# [YOUR ASSIGNMENT]
No pictures in the copy. Write out the listing below exactly.

# [DATA PROVIDED]
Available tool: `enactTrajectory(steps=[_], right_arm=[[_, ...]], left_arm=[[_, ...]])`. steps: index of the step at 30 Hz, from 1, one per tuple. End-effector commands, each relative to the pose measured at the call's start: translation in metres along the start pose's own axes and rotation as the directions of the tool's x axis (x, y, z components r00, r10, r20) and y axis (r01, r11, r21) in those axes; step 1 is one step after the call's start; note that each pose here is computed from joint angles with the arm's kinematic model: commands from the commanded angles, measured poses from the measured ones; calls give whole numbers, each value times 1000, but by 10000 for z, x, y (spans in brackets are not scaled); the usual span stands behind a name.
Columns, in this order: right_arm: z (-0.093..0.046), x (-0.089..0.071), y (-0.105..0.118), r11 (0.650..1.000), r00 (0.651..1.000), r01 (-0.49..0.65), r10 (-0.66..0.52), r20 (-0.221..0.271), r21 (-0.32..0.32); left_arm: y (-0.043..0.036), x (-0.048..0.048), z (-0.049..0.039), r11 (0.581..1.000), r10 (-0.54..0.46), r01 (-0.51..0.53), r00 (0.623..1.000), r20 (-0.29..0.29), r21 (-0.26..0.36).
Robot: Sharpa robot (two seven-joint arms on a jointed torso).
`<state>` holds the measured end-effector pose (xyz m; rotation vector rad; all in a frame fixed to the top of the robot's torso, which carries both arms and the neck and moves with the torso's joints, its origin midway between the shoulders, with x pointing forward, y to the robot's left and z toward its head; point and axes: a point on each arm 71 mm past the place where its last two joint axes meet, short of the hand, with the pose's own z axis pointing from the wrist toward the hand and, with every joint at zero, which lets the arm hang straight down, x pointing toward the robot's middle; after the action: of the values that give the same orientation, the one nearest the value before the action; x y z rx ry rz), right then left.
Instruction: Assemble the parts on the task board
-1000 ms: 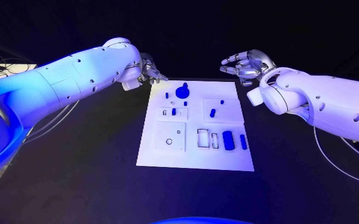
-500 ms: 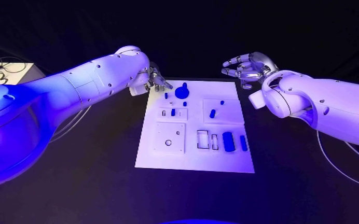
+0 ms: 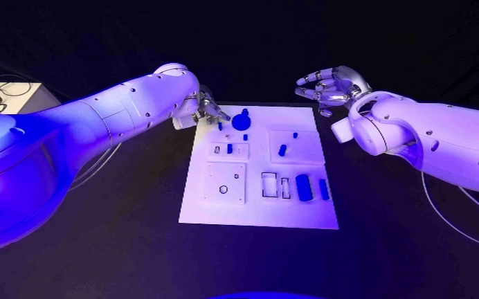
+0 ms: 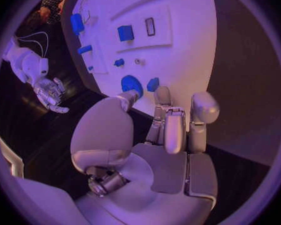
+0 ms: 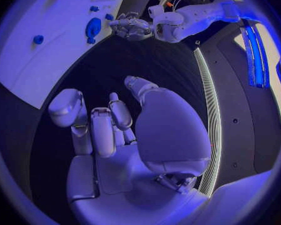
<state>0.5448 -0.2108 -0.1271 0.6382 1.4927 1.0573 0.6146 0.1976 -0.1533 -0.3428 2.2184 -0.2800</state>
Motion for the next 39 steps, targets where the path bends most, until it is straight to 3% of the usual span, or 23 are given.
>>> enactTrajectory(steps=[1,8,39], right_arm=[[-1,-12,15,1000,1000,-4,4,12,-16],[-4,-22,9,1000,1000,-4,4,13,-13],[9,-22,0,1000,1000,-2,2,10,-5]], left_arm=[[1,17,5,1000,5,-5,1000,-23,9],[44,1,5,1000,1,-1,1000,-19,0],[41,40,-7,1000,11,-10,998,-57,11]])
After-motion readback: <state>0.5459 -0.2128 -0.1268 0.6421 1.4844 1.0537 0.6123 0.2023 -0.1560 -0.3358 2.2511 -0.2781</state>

# [PROBLEM SOLUTION]
Available tool: `enactTrajectory(steps=[_], right_arm=[[_, ...]], left_arm=[[_, ...]])`. steps: index of the step at 30 Hz, from 1, one per tuple. End-effector commands, each relative to the pose measured at the call's start: translation in metres along the start pose's own axes and rotation as the directions of the tool's x axis (x, y, z components r00, r10, r20) and y axis (r01, r11, r21) in those axes; step 1 is one step after the call's start; note that each pose here is computed from joint angles with the arm's kinematic model: commands from the commanded angles, measured poses from the measured ones; calls give whole numbers, each value times 1000, but by 10000 for z, x, y (spans in brackets are not scaled); the usual span stands behind a name.
Columns, in this order: right_arm: z (-0.093..0.046), x (-0.089..0.071), y (-0.105..0.118), r11 (0.650..1.000), r00 (0.651..1.000), r01 (-0.49..0.65), r10 (-0.66..0.52), r20 (-0.221..0.271), r21 (-0.32..0.32); left_arm: y (-0.043..0.036), x (-0.048..0.048), z (-0.049..0.039), r11 (0.581..1.000), r10 (-0.54..0.46), r01 (-0.51..0.53), r00 (0.623..1.000), r20 (-0.29..0.29), r21 (-0.26..0.36).
Robot: Sharpa robot (two seven-joint arms on a jointed torso).
`<state>` holds the measured end-effector pose (xyz m; rotation vector rad; all in a frame fixed to the top of the robot's torso, which carries both arms and the neck and moves with the torso's joints, its origin midway between the shoulders, with x pointing forward, y to the robot's left and z toward its head; point and axes: a point on each arm 71 mm past the place where its last two joint axes meet, short of the hand, with the pose's own z axis pointing from the wrist toward the hand and, with every joint at zero, which lets the arm hang straight down, x pointing toward the robot's middle; after the action: of the values that give the same orientation, the one nearest the value before the action; x y z rx ry rz), right then left.
Instruction: Assemble the parts on the task board
-1000 ms: 
-500 ms: 
+0 ms: 
+0 ms: 
+0 ms: 
<state>0.5448 -0.2108 -0.1271 0.6382 1.4927 1.0573 0.6146 0.1976 -0.1533 -0.3428 2.2184 -0.2800</state>
Motion for the next 39 steps, targets where the path bends most, until it is straight to 3% of the usual span, or 23 are given.
>>> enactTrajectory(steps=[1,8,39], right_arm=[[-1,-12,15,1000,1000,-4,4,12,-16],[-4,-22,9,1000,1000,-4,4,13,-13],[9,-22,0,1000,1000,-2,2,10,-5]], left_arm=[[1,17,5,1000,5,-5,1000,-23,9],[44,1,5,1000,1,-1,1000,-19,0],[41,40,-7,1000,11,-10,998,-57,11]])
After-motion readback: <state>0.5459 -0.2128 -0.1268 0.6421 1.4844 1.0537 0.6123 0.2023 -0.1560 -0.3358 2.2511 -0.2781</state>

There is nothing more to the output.